The python docs talk about the import path:
A list of locations that are searched by the path based finder for modules to import. During import, this list of locations usually comes from
sys.path
, but for subpackages it may also come from the parent package’s__path__
attribute. source
Viewing the Path
One suggestion is to see the paths where the ModuleNotFoundError
arises is to substitute the import with:
import sys
print(sys.path)
This will return a list of import paths:
['./projects/my_package/random_data',..., '/Library/Frameworks/Python.framework/Versions/3.9/lib/python3.9/site-packages']
External Packages
Oftentimes when this error is seen – the package you expect is not on the path. This can often be because the virtual environment has not been activated or the package has not been installed (usually from pypi but it can be installed from elsewhere).
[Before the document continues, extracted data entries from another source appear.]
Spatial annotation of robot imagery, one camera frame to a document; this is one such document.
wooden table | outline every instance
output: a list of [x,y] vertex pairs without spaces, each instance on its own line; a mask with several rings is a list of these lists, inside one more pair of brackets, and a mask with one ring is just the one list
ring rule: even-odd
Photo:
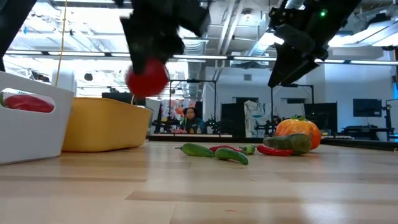
[[302,157],[255,154],[243,166],[188,157],[180,145],[0,166],[0,224],[398,221],[393,152],[320,146]]

person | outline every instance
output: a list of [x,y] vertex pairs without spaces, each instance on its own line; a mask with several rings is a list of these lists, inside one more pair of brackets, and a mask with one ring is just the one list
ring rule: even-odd
[[181,123],[180,129],[188,134],[206,134],[207,128],[205,122],[198,117],[196,108],[185,108],[183,110],[184,119]]

yellow bowl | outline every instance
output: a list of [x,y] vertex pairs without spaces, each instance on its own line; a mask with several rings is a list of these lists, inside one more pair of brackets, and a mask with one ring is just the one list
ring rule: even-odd
[[138,147],[150,110],[104,98],[74,98],[63,152],[103,152]]

cable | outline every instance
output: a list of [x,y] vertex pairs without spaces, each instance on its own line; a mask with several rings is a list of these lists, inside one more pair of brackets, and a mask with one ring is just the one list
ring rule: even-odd
[[63,27],[62,27],[62,39],[61,39],[61,52],[60,52],[60,60],[58,61],[57,76],[55,77],[55,86],[58,86],[58,78],[60,76],[61,61],[62,61],[62,54],[63,54],[63,43],[64,43],[64,40],[65,40],[65,24],[67,23],[67,7],[68,7],[68,0],[65,0],[65,9],[63,11]]

red chili pepper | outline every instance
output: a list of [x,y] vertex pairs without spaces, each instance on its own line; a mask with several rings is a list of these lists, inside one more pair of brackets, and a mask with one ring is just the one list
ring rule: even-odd
[[232,146],[213,146],[213,147],[210,148],[210,150],[212,150],[213,152],[216,152],[217,149],[220,149],[220,148],[222,148],[222,147],[226,147],[226,148],[228,148],[228,149],[232,149],[232,150],[234,150],[234,151],[236,151],[236,152],[242,152],[241,149],[236,149],[236,148],[234,148],[234,147],[232,147]]
[[50,113],[54,105],[30,95],[13,95],[4,100],[9,109]]
[[268,156],[290,156],[293,154],[293,150],[290,149],[274,149],[265,145],[257,146],[257,150]]

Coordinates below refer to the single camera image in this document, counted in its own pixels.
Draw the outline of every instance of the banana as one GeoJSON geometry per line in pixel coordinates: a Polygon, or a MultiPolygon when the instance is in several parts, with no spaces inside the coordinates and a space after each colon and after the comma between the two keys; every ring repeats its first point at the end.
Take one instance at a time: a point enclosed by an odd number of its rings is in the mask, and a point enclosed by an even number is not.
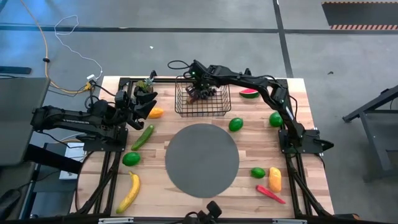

For example a script that expects the httpx
package on the path:
ModuleNotFoundError: No module named 'httpx'
This error can be fixed by using the correct python environment and installing httpx
:
python -m pip install httpx
Adding a Path
When the package or module is not an external module…
There are 3 methods to add a path:
- Use the
PYTHONPATH
environment variable - Insert the path at runtime
- Make your the package installable and install it
PYTHONPATH
PYTHONPATH
is an environment variable to augment / add to the default search import paths.
Usage:
PYTHONPATH=.. python3 my_file.py
or
PYTHONPATH=.. python3 -m my_file
This adds the parent folder to the path and python can now find the module it needs. This is good for a quick adhoc run.
Insert the path at runtime
Before you import xxxx
your module. Add the code:
import pathlib
current_dir = pathlib.Path(__file__).resolve().parent
sys.path.insert(0, str(current_dir.parent))
import xxxx
You can use
os.path.dirname(os.path.realpath(__file__))
if you do not want to usepathlib
This is deemed a hacky solution by some. Also a good quick fix.
Make the package installable
This one is longer winded. Python packaging is a topic on its own but boiling it down to the essentials it:
Moves your code into the python path – so that it can be referenced through the top-level package name.
To do this the directory structure has to be:
some-root-folder/
my_package/
my_top_level_module.py
my_sub_package/
__init__.py
my_sub_module.py
__init__.py
setup.py
In setup.py
add:
from setuptools import setup, find_packages
setup(
name='my_package', version='1.0', packages=find_packages()
)
Now we must install the package (in editable mode):
pip3 install -e .
You can then verify it is working with the python repl:
$ python3
>>> import my_package
>>> my_package.__name__
'my_package'
>>> my_package.__path__
_NamespacePath(['./projects/my-package/my_package', './projects/my-package/my_package'])
Hmmm….but now within the package itself – references are made with the top-level package name…
Is that right? Yes. Since you will be installing the package and then testing it – the package will be available on the path.
So there are questions to revisit:
- Should you refer to other modules in a python package with the package name?
- Where should tests live? Inside the module or outside?
1. Refering to Package Modules
To answer number these questions – I looked at 3 python packages I like: django
, httpx
and peewee
Django and peewee refer to other modules in the package with the package namespace.
In peewee/playhouse/dataset.py
:
from playhouse.db_url import connect
In django/db/backends/base/creation.py
:
from django.db import router
Httpx uses relative imports.
In httpx/_urls.py
:
from ._utils import primitive_value_to_str
2. Where Should Tests Live?
All 3 packages: django
, httpx
and peewee
have their test folder outside the package directory.
In django
– tests lived outside the package – in the root folder. This makes sense as the tests are not needed for the package to work and are useful at development and at build / integration time.
The instructions django gives for running tests:
cd tests
python -m pip install -e ..
python -m pip install -r requirements/py3.txt
./runtests.py
A lot of setup and path manipulation is done. Tests import the package they are testing from the package namespace as you would expect as they are not in the package folder.
Httpx uses pytest and normal discovery.
Peewee also has a specialised run_tests.py
.
Relative Imports
One opinion is you shouldn’t ever need relative imports.
You are free to choose to use them but they aren’t required and can make things difficult.